Data section ▸
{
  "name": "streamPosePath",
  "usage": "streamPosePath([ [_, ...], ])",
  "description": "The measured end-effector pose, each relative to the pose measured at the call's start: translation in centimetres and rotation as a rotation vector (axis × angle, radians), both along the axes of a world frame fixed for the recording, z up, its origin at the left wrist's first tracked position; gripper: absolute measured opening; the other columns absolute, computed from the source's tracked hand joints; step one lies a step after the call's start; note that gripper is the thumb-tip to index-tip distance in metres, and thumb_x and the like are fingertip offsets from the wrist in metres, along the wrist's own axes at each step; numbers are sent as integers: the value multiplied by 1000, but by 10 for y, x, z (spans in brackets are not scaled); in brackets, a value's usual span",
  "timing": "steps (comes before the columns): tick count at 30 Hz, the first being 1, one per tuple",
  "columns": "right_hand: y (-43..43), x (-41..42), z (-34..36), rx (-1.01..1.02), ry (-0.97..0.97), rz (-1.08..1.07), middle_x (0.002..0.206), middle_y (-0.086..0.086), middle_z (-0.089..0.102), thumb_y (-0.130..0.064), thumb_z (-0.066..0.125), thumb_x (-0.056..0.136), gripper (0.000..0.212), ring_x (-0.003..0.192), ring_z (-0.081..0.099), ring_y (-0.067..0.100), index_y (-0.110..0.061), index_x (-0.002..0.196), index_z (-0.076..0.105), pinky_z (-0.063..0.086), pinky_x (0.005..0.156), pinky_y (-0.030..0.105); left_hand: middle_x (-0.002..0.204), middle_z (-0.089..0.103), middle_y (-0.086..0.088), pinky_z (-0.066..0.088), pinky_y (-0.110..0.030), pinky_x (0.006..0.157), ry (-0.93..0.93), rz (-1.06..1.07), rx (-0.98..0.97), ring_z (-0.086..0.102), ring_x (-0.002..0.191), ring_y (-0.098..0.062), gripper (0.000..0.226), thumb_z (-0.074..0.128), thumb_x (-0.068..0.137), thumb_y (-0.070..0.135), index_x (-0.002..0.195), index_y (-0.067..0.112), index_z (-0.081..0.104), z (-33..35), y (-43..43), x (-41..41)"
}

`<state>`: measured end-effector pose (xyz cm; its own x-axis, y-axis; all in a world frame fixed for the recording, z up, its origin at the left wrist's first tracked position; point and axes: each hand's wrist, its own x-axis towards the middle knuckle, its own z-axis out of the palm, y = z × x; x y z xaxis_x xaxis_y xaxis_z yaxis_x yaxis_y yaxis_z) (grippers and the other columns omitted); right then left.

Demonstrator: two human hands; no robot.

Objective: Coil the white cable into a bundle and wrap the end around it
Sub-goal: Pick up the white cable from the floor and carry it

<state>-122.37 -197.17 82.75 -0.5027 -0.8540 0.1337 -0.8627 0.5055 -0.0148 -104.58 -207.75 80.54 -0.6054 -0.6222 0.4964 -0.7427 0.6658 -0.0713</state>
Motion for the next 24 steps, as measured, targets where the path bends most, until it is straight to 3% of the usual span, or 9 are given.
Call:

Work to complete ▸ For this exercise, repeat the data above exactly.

Response area ▸
{
  "name": "streamPosePath",
  "usage": "streamPosePath([ [_, ...], ])",
  "description": "The measured end-effector pose, each relative to the pose measured at the call's start: translation in centimetres and rotation as a rotation vector (axis × angle, radians), both along the axes of a world frame fixed for the recording, z up, its origin at the left wrist's first tracked position; gripper: absolute measured opening; the other columns absolute, computed from the source's tracked hand joints; step one lies a step after the call's start; note that gripper is the thumb-tip to index-tip distance in metres, and thumb_x and the like are fingertip offsets from the wrist in metres, along the wrist's own axes at each step; numbers are sent as integers: the value multiplied by 1000, but by 10 for y, x, z (spans in brackets are not scaled); in brackets, a value's usual span",
  "timing": "steps (comes before the columns): tick count at 30 Hz, the first being 1, one per tuple",
  "columns": "right_hand: y (-43..43), x (-41..42), z (-34..36), rx (-1.01..1.02), ry (-0.97..0.97), rz (-1.08..1.07), middle_x (0.002..0.206), middle_y (-0.086..0.086), middle_z (-0.089..0.102), thumb_y (-0.130..0.064), thumb_z (-0.066..0.125), thumb_x (-0.056..0.136), gripper (0.000..0.212), ring_x (-0.003..0.192), ring_z (-0.081..0.099), ring_y (-0.067..0.100), index_y (-0.110..0.061), index_x (-0.002..0.196), index_z (-0.076..0.105), pinky_z (-0.063..0.086), pinky_x (0.005..0.156), pinky_y (-0.030..0.105); left_hand: middle_x (-0.002..0.204), middle_z (-0.089..0.103), middle_y (-0.086..0.088), pinky_z (-0.066..0.088), pinky_y (-0.110..0.030), pinky_x (0.006..0.157), ry (-0.93..0.93), rz (-1.06..1.07), rx (-0.98..0.97), ring_z (-0.086..0.102), ring_x (-0.002..0.191), ring_y (-0.098..0.062), gripper (0.000..0.226), thumb_z (-0.074..0.128), thumb_x (-0.068..0.137), thumb_y (-0.070..0.135), index_x (-0.002..0.195), index_y (-0.067..0.112), index_z (-0.081..0.104), z (-33..35), y (-43..43), x (-41..41)"
}

`<state>`: measured end-effector pose (xyz cm; its own x-axis, y-axis; all in a world frame fixed for the recording, z up, its origin at the left wrist's first tracked position; point and axes: each hand's wrist, its own x-axis towards the middle knuckle, its own z-axis out of the palm, y = z × x; x y z xaxis_x xaxis_y xaxis_z yaxis_x yaxis_y yaxis_z) (grippers and the other columns omitted); right then left.

Demonstrator: two human hands; no robot.

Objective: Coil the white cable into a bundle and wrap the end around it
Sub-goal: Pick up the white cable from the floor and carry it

<state>-122.37 -197.17 82.75 -0.5027 -0.8540 0.1337 -0.8627 0.5055 -0.0148 -104.58 -207.75 80.54 -0.6054 -0.6222 0.4964 -0.7427 0.6658 -0.0713</state>
Motion for the next 24 steps, as measured, targets where the path bends most, until it is straight to 3% of the usual span, or 9 are given.
Call:

This answer is complete.